What you need to do
Please report each line of the data below that contains "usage".

Start of Provided entries

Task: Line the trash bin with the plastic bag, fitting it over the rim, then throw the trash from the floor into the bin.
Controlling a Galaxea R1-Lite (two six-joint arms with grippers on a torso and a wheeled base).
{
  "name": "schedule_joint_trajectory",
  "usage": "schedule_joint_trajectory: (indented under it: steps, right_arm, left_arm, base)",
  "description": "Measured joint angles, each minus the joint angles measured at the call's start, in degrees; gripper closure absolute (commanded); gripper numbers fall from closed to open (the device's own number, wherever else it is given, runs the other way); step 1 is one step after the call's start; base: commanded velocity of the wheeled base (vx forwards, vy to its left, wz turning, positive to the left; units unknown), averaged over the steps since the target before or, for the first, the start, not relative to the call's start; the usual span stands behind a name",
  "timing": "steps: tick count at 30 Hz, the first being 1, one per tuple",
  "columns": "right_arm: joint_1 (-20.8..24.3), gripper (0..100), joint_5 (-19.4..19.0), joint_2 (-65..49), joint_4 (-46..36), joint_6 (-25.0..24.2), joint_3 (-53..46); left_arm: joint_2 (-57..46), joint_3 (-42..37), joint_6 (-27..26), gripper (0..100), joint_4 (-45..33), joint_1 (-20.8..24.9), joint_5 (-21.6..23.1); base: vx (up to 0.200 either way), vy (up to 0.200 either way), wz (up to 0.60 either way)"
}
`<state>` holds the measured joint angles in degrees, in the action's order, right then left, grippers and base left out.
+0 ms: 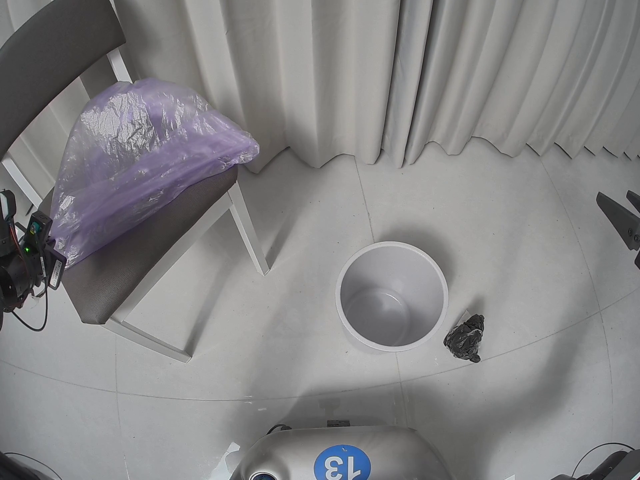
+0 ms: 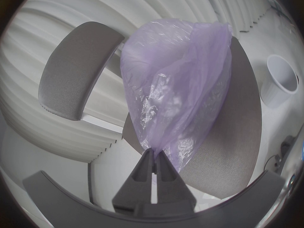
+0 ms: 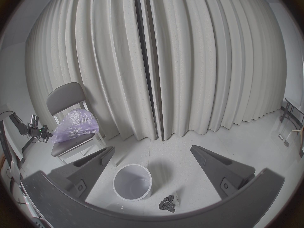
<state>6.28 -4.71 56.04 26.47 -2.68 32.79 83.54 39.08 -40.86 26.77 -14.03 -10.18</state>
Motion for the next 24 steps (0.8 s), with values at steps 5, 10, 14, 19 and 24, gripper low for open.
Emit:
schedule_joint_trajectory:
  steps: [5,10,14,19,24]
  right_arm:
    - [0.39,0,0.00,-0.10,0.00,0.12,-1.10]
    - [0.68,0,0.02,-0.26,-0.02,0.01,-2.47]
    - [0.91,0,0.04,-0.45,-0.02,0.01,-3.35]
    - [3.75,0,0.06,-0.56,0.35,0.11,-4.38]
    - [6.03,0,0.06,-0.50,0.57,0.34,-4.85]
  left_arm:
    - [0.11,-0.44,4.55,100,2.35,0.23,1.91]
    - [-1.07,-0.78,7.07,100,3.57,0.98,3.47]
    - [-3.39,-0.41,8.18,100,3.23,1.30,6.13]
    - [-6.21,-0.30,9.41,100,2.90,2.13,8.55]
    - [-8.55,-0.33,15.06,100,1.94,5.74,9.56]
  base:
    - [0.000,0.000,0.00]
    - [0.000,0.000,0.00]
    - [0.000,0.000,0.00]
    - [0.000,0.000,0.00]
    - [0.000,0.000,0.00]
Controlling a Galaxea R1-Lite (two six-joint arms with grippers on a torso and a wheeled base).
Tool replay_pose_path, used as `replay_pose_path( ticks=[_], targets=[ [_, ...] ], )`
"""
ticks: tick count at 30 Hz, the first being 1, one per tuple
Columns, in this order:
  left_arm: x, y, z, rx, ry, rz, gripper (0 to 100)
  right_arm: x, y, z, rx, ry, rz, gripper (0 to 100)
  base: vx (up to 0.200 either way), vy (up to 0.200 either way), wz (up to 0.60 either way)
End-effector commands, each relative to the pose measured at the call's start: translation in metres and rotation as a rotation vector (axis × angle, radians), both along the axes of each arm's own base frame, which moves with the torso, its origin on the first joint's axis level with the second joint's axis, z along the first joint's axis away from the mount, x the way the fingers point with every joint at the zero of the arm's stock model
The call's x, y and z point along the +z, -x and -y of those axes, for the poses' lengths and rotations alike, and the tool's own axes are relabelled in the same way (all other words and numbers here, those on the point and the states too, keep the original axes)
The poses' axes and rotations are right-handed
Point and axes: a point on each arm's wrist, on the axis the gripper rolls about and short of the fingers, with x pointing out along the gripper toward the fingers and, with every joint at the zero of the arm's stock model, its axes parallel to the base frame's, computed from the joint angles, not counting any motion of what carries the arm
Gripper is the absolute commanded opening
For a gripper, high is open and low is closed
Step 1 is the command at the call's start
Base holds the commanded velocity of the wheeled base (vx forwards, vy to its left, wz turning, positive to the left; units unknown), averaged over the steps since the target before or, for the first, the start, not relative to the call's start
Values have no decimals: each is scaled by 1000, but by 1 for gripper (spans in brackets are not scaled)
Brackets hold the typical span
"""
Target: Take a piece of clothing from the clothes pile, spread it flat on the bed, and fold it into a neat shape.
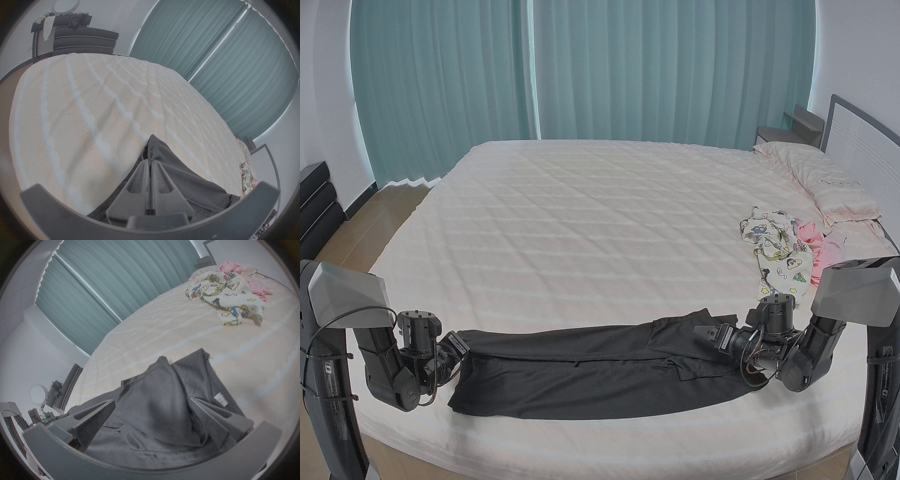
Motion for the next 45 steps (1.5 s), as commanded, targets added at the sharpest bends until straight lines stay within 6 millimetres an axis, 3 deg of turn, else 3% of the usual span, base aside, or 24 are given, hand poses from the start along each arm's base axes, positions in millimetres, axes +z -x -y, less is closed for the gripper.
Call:
replay_pose_path(
  ticks=[1,14,15,31,44,45],
  targets=[
    [-1,0,0,1,0,-4,0,-10,-5,-7,30,13,-18,100,0,0,0],
    [-1,0,0,-1,0,-4,0,-23,-14,-1,16,35,-37,100,0,0,0],
    [-1,0,0,-2,1,-4,0,-23,-13,0,15,39,-39,0,0,0,0],
    [-2,-1,0,-1,0,-2,0,-20,16,14,3,65,-46,0,0,0,0],
    [-2,-1,0,-1,0,-2,0,-21,17,16,-1,69,-48,0,0,0,0],
    [-2,-1,1,-2,0,-2,0,-21,17,16,-1,69,-46,100,0,0,0]
  ],
)
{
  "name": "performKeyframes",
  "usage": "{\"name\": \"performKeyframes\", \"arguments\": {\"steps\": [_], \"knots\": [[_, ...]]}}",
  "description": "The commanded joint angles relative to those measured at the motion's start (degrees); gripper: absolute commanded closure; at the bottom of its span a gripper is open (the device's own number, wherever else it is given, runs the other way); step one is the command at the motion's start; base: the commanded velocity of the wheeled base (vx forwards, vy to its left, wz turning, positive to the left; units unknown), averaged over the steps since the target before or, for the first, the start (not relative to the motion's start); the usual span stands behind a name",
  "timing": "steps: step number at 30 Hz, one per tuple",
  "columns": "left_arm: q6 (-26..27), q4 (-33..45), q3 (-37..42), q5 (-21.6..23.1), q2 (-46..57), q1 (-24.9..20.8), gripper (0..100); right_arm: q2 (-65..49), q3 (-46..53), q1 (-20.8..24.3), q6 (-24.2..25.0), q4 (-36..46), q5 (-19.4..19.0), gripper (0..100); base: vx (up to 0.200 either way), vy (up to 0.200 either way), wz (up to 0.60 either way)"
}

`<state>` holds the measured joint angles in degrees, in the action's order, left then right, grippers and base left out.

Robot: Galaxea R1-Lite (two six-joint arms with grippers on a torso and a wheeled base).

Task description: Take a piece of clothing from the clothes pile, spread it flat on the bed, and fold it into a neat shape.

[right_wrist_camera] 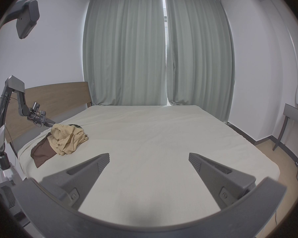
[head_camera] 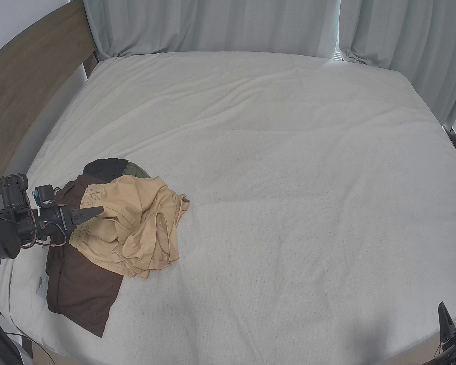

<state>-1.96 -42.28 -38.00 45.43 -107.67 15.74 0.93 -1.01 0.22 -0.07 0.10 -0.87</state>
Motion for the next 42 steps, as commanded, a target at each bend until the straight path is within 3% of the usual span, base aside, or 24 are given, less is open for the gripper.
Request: {"name": "performKeyframes", "arguments": {"steps": [1,37,38,42], "knots": [[0.03,-0.35,-0.15,0.01,-0.61,-1.50,0,-0.93,0.92,0.04,-0.01,-0.01,-0.01,0,0.000,0.000,0.00],[-0.50,-10.11,0.82,0.01,-7.56,-4.93,0,-0.93,0.92,0.04,-0.01,-0.01,-0.01,0,0.000,0.000,0.00],[-0.50,-10.11,0.82,0.01,-7.56,-4.93,100,-0.93,0.92,0.04,-0.01,-0.01,-0.01,0,0.000,0.000,0.00],[-0.15,-10.11,1.35,0.01,-7.65,-4.93,100,-0.93,0.92,0.04,-0.01,-0.01,-0.01,0,0.000,0.000,0.00]]}}
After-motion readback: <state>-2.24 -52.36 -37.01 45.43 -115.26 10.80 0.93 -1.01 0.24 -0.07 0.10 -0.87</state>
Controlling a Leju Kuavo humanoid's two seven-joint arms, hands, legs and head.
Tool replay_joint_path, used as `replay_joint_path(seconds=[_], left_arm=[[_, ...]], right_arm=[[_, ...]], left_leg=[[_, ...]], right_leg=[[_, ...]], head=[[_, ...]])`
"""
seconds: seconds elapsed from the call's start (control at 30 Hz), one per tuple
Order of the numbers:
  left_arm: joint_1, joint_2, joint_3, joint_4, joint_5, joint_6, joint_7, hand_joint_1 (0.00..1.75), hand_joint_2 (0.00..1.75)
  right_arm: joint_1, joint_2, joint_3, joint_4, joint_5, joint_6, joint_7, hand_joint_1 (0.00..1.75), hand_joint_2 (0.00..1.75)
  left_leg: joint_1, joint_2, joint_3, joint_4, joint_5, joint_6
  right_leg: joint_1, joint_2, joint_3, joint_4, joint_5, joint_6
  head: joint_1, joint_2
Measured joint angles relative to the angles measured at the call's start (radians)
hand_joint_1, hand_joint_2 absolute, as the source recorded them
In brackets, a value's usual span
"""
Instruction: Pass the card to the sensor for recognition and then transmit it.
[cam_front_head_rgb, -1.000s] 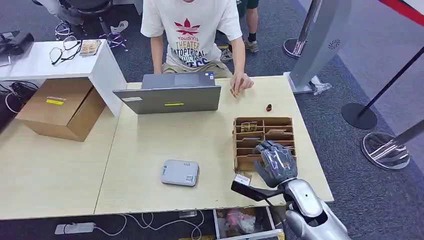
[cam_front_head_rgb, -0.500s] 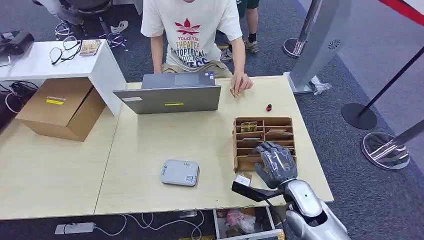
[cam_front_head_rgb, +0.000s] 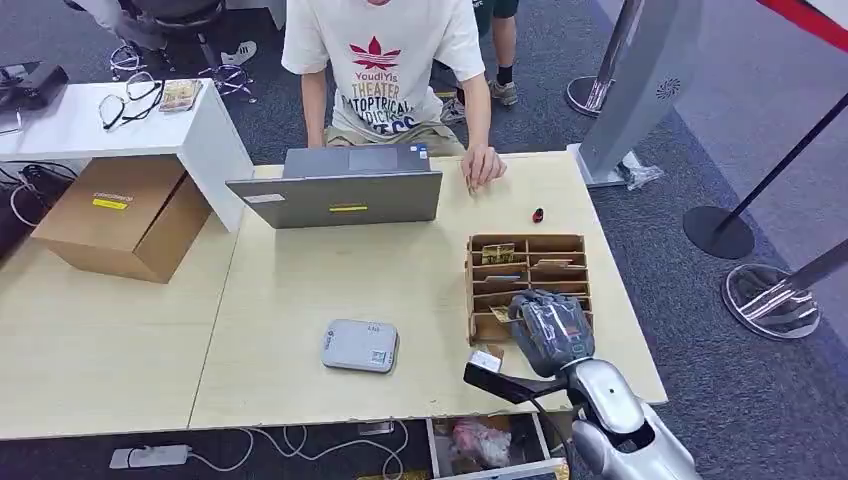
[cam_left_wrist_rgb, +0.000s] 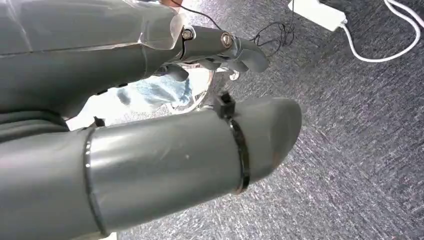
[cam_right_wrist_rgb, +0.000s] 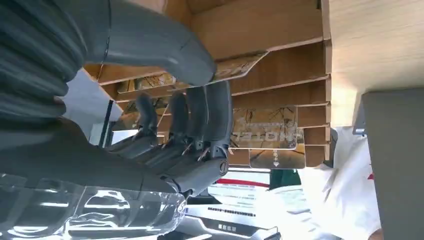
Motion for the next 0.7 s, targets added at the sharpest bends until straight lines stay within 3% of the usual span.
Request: replay_joint_path(seconds=[0.7], left_arm=[[0.007,0.0,0.0,0.0,0.002,0.008,-0.018,0.0,0.0]], right_arm=[[-0.01,0.0,-0.005,-0.001,-0.009,0.0,-0.005,1.52,1.75]], left_leg=[[0.0,0.0,0.0,0.0,0.0,0.0]], right_leg=[[0.0,0.0,0.0,0.0,0.0,0.0]], head=[[0.0,0.0]])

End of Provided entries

Answer for the task
  "usage": "schedule_joint_trajectory: (indented under it: steps, right_arm, left_arm, base)",
  "usage": "{\"name\": \"performKeyframes\", \"arguments\": {\"steps\": [_], \"knots\": [[_, ...]]}}",

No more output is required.